She hadn’t had a hive since, thanks to her soon-to-be sister-in-law.
Until today, damn it. And she’d rather stick one of Mrs. Ballantine’s straight pins in her eye than call the way-too-insightful Linda for help. Not when she was supposed to be the happy bride, only a week shy of her wedding to her doctor’s brother.
Maddy found some antihistamine capsules in her kitchen and downed two, even knowing that they’d make her sleepy in the middle of the day. She slipped her bare feet into a pair of cherry-red sneakers gotten for twenty percent off at JCPenney’s, and headed down the front stairs to see what the rest of the family was doing.
Ten minutes later she was sitting on the carpet in the second drawing room, surrounded by boxes, ribbons and tissue paper, once more playing Happy Bride. And trying to ignore the itch that seemed to be crawling up her back.
Jessica Chandler, Maddy’s older sister, sat cross-legged on the Oriental carpet with her, the two of them in the center of the room surrounded by white linen covered tables displaying many of the wedding gifts as they opened today’s deliveries.
At least one of the gifts was always good for a laugh.

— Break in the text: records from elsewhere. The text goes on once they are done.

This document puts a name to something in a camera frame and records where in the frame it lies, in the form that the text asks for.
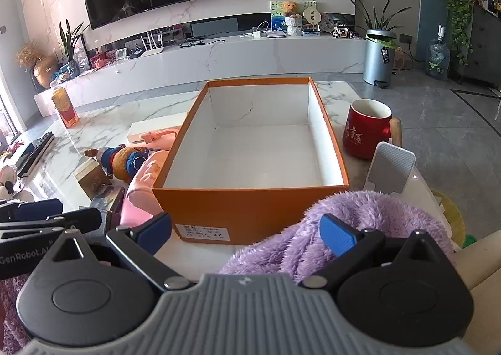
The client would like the bronze round vase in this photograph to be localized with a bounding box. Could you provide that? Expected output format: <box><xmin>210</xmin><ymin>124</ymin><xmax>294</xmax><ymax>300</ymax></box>
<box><xmin>33</xmin><ymin>55</ymin><xmax>59</xmax><ymax>90</ymax></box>

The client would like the dark sideboard cabinet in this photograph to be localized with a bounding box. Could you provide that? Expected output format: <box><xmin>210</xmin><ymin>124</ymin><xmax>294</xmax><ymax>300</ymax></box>
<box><xmin>467</xmin><ymin>0</ymin><xmax>501</xmax><ymax>87</ymax></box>

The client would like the pink pouch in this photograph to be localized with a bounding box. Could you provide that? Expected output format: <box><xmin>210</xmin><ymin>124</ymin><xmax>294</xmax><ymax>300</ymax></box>
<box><xmin>119</xmin><ymin>149</ymin><xmax>173</xmax><ymax>224</ymax></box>

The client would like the yellow green plastic item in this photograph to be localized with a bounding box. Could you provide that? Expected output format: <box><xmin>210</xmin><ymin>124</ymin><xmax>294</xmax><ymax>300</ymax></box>
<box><xmin>432</xmin><ymin>191</ymin><xmax>476</xmax><ymax>250</ymax></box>

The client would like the orange cardboard box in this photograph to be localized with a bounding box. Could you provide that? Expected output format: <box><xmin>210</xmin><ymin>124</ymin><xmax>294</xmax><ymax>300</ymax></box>
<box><xmin>152</xmin><ymin>77</ymin><xmax>350</xmax><ymax>246</ymax></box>

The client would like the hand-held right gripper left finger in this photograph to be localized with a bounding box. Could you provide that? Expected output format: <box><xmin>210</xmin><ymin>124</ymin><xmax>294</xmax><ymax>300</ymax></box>
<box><xmin>33</xmin><ymin>212</ymin><xmax>194</xmax><ymax>293</ymax></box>

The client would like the small brown gold box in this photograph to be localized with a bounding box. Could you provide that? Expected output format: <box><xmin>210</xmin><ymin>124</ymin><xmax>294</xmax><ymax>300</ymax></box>
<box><xmin>74</xmin><ymin>159</ymin><xmax>112</xmax><ymax>201</ymax></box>

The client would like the white textured pot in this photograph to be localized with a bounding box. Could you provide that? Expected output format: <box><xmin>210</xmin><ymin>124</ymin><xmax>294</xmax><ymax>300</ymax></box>
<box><xmin>285</xmin><ymin>14</ymin><xmax>304</xmax><ymax>35</ymax></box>

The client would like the silver trash can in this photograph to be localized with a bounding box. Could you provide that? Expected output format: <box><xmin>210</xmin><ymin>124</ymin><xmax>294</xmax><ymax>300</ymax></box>
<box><xmin>362</xmin><ymin>29</ymin><xmax>397</xmax><ymax>87</ymax></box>

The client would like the blue orange plush toy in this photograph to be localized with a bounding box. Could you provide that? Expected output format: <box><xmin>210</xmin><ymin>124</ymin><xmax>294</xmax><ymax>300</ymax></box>
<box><xmin>83</xmin><ymin>146</ymin><xmax>149</xmax><ymax>183</ymax></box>

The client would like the plant in blue pot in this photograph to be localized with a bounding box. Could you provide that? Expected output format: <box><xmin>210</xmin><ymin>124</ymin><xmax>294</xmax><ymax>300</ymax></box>
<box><xmin>59</xmin><ymin>20</ymin><xmax>90</xmax><ymax>78</ymax></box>

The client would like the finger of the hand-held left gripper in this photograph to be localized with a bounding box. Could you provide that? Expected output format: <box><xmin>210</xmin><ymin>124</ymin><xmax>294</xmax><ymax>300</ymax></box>
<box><xmin>0</xmin><ymin>198</ymin><xmax>64</xmax><ymax>223</ymax></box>
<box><xmin>0</xmin><ymin>207</ymin><xmax>103</xmax><ymax>241</ymax></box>

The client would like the beige seat cushion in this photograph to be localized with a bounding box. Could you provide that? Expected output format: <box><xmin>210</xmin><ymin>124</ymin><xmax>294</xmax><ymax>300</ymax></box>
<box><xmin>454</xmin><ymin>230</ymin><xmax>501</xmax><ymax>355</ymax></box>

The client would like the black keyboard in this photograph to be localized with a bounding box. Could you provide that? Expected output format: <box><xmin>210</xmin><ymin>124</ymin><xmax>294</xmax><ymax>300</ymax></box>
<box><xmin>16</xmin><ymin>132</ymin><xmax>55</xmax><ymax>178</ymax></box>

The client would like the silver photo card box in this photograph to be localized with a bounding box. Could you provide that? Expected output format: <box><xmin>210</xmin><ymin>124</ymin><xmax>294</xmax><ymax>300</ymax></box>
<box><xmin>90</xmin><ymin>185</ymin><xmax>127</xmax><ymax>223</ymax></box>

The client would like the purple fuzzy cloth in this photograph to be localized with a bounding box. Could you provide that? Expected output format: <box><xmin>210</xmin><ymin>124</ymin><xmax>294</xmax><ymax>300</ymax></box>
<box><xmin>218</xmin><ymin>190</ymin><xmax>457</xmax><ymax>285</ymax></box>

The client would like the round wooden fan ornament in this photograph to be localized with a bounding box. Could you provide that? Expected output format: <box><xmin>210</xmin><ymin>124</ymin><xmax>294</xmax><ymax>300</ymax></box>
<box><xmin>299</xmin><ymin>5</ymin><xmax>323</xmax><ymax>27</ymax></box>

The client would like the white flat box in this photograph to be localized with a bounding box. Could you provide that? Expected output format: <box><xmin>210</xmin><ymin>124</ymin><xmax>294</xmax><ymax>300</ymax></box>
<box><xmin>126</xmin><ymin>111</ymin><xmax>189</xmax><ymax>144</ymax></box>

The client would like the blue water jug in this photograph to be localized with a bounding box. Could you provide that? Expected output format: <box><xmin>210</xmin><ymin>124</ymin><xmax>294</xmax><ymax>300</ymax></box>
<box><xmin>426</xmin><ymin>24</ymin><xmax>451</xmax><ymax>80</ymax></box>

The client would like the dark rectangular panel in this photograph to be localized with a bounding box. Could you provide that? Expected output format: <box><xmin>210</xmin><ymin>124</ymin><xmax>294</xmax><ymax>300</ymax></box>
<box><xmin>191</xmin><ymin>16</ymin><xmax>239</xmax><ymax>37</ymax></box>

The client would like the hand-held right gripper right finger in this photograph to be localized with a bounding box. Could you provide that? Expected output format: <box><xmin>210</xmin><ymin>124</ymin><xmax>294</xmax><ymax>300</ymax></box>
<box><xmin>297</xmin><ymin>214</ymin><xmax>458</xmax><ymax>289</ymax></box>

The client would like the dried flower bunch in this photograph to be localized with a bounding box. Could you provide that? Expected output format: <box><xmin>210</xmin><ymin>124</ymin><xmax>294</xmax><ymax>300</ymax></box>
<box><xmin>16</xmin><ymin>42</ymin><xmax>42</xmax><ymax>66</ymax></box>

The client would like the long leaf potted plant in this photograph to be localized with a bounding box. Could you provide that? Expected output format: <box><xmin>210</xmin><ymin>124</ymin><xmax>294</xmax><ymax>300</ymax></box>
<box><xmin>348</xmin><ymin>0</ymin><xmax>411</xmax><ymax>50</ymax></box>

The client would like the white grey phone stand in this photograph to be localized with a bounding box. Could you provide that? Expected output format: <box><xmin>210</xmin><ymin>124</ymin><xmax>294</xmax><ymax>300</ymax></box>
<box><xmin>363</xmin><ymin>141</ymin><xmax>416</xmax><ymax>195</ymax></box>

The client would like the white router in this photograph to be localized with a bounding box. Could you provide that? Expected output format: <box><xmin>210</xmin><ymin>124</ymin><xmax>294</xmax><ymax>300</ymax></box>
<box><xmin>140</xmin><ymin>31</ymin><xmax>165</xmax><ymax>57</ymax></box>

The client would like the red mug with wooden handle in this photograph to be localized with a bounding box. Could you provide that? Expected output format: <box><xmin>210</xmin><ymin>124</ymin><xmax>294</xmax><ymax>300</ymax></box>
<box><xmin>342</xmin><ymin>99</ymin><xmax>403</xmax><ymax>160</ymax></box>

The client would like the pink selfie stick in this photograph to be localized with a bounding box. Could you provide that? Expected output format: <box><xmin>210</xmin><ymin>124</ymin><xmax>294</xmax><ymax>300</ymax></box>
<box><xmin>139</xmin><ymin>127</ymin><xmax>181</xmax><ymax>152</ymax></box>

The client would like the orange red carton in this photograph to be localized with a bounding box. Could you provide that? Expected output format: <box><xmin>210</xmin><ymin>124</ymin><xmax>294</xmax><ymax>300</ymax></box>
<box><xmin>51</xmin><ymin>87</ymin><xmax>79</xmax><ymax>129</ymax></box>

“Ah, just what you need most, Maddy,” Jessica said, holding up the unwrapped gift. “Another silver tray. What does that make now—ten of them? You’d think somebody would have some imagination, wouldn’t you?”
“Great-Aunt Harriet has some,” Maddy replied, warily eyeing the object in her hands. “What is this?”
Jessie laughed out loud. “And we have today’s winner. What is it, Maddy? I don’t know, wait—it’s Great-Uncle Albert!” she suggested, still giggling. “I wouldn’t lift the lid if I were you. Especially if you feel a sneeze coming on.”
“Funny, Jessie, very funny.” Maddy looked at the vase, or ornamental urn, or whatever the devil she held in her hands, then carefully placed it on the carpet, still unable to believe what she was seeing. Her chin began to itch, but she ignored that, too.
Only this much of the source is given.